The friendliest, high quality science and math community on the planet! Everyone who loves science is here!

L1 Regularization Question

  1. Dec 14, 2012 #1
    I am trying to understand the difference between L1 vs. L2 regularization in OLS. I understand the concept of center of ellipsoid being the optimal solution and ellipse itself being contours of constant squared errors. And when we use L2 regularization we introduce a spherical constraint on coefficient and when we use L1 the constraints are rectangle in R2 representation.

    In all corresponding pictorial representation of the above in literature,etc, the representation in R2 always shows ellipsoid intersecting the circle in first quadrant but the square on one of the axis i.e at corners. How come in L1 regularization the ellipsoid intersects the square only on corners but in case of L2 any point on the sphere. Wouldn't we get a sparse solution for L2 as well if ellipse intersects the circle (R2 representation) at axis.

  2. jcsd
  3. Dec 16, 2012 #2
    The best intuition I've found comes from considering a special case, the 1D minimization problem
    argmin_x |x| + a/2(x-1)^2.

    The absolute value term tries to put the minimum at x=0, and the quadratic term tries to put the minimum at x=1. The constant 'a' determines the relative influence of the quadratic term compared to the absolute value term, and so as you change 'a', the minimum will move between 0 and 1.

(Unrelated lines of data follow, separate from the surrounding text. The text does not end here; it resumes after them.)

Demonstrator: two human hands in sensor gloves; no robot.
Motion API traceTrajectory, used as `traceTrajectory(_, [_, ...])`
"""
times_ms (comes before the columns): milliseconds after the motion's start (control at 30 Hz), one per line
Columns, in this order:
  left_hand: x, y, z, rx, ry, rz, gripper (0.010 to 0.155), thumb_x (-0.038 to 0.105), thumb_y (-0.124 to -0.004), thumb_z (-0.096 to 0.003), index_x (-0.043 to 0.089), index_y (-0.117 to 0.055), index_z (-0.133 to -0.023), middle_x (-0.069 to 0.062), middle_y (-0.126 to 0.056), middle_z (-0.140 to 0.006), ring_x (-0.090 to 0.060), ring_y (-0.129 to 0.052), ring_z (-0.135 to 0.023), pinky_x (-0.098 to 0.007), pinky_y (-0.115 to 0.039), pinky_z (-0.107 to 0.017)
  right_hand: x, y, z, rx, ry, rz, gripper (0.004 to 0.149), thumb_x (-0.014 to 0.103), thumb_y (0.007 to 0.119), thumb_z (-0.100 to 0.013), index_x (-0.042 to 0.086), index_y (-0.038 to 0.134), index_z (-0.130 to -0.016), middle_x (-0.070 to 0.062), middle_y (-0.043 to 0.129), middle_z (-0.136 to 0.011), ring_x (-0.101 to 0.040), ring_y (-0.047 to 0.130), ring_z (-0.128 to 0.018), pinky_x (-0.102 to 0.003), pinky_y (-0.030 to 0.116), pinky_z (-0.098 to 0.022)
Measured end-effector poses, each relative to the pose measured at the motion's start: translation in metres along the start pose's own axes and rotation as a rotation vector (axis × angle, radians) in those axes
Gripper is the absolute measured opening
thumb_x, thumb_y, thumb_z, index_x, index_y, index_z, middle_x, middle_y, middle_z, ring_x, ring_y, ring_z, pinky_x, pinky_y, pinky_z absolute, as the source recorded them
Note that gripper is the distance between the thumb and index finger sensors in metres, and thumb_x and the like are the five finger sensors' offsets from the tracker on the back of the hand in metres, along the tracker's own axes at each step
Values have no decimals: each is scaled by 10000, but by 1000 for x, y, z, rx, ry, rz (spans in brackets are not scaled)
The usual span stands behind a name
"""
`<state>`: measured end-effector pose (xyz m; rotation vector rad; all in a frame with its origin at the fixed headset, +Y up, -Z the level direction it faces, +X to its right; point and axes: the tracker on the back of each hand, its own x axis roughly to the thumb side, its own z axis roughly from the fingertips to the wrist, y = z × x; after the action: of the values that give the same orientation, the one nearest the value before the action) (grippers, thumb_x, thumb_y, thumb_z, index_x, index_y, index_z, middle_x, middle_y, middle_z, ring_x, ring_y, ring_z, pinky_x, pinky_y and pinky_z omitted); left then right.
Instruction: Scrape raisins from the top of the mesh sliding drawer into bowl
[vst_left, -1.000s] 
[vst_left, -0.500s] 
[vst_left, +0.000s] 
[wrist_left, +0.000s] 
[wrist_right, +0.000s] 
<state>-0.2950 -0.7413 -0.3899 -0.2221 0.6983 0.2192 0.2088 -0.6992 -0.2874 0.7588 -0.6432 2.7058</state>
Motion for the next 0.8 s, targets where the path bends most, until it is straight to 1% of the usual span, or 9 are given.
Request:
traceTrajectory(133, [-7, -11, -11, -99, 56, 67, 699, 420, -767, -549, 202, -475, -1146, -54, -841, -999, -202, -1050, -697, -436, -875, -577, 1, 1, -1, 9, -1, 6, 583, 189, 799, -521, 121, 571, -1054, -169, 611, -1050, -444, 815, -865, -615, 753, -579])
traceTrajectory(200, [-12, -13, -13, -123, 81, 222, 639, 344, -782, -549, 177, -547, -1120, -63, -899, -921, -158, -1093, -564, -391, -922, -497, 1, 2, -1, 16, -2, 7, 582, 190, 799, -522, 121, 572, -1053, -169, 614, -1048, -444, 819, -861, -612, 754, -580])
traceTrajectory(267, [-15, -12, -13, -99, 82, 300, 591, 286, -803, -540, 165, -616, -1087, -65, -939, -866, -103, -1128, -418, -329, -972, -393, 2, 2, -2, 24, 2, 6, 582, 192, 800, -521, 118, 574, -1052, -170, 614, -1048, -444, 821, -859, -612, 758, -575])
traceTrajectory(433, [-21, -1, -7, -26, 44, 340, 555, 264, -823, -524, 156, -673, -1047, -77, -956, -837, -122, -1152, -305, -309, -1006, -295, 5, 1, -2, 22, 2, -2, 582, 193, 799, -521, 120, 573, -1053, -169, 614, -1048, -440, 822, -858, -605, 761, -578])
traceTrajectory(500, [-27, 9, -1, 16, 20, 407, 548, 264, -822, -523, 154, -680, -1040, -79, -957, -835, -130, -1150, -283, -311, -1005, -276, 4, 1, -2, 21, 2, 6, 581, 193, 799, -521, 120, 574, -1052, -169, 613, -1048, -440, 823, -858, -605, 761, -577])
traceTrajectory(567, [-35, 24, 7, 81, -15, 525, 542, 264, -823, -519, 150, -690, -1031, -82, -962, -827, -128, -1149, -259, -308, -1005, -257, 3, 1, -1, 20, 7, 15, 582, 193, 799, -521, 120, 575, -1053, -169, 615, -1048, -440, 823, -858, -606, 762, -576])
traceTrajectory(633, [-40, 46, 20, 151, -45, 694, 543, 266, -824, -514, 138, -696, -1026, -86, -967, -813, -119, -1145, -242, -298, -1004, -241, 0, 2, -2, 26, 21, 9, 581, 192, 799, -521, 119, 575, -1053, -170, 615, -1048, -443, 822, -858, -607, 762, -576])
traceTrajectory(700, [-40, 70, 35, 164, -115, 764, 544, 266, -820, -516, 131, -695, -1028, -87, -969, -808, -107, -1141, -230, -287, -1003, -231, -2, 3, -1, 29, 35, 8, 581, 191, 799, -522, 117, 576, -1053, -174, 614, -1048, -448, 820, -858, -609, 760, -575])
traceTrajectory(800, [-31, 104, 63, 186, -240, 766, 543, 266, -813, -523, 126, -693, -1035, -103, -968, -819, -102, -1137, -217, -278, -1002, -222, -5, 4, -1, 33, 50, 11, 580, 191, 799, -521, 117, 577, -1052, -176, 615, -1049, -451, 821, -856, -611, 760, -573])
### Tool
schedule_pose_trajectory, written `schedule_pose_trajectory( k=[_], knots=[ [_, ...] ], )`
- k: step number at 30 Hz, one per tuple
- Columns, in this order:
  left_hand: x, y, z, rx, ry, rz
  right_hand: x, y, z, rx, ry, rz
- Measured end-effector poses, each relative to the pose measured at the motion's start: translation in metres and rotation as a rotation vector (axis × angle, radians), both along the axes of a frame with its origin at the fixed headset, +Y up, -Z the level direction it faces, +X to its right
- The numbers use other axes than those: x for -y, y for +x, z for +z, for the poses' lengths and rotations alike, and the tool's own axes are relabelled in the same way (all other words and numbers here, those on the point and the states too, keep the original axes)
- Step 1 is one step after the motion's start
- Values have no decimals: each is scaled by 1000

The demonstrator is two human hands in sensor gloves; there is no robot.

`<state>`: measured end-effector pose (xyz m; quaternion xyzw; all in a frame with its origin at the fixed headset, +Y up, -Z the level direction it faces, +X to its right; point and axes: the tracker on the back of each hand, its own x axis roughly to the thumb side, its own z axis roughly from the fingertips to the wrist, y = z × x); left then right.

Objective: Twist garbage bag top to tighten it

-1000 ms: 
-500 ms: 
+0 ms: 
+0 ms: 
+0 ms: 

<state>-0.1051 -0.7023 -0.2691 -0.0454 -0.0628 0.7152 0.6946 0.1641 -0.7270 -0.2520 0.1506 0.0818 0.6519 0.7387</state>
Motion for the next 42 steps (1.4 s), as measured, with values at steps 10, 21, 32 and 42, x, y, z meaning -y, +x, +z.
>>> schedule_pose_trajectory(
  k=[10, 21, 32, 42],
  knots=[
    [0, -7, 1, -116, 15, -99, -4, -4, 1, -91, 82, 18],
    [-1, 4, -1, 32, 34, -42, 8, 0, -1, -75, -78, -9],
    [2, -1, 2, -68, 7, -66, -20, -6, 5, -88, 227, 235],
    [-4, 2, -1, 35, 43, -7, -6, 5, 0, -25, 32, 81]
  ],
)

    However a really interesting "thresholding" phenomenon occurs. The minimum stays at exact zero for 'a' < 1, and only when 'a'=1 does the minimum start increasing. Draw some pictures to convince yourself this is true. This is because the absolute value function has many "subderivatives" (tangent lines lying beneath the function) at zero, and so it can absorb changes to other terms derivatives, but only up to a certain limit. It is convenient, since it says that 'x' should be exactly zero unless there is a really good reason for it to not be, and the threshold for letting it be nonzero is determined by the parameter 'a'.

    On the other hand, if the first term was differentiable instead of absolute value, even for a very small 'a', the minimum would be slightly positive (recall that the minimum is where the derivative of quantity to be minimized is zero). Thus there is no thresholding effect if both terms are differentiable.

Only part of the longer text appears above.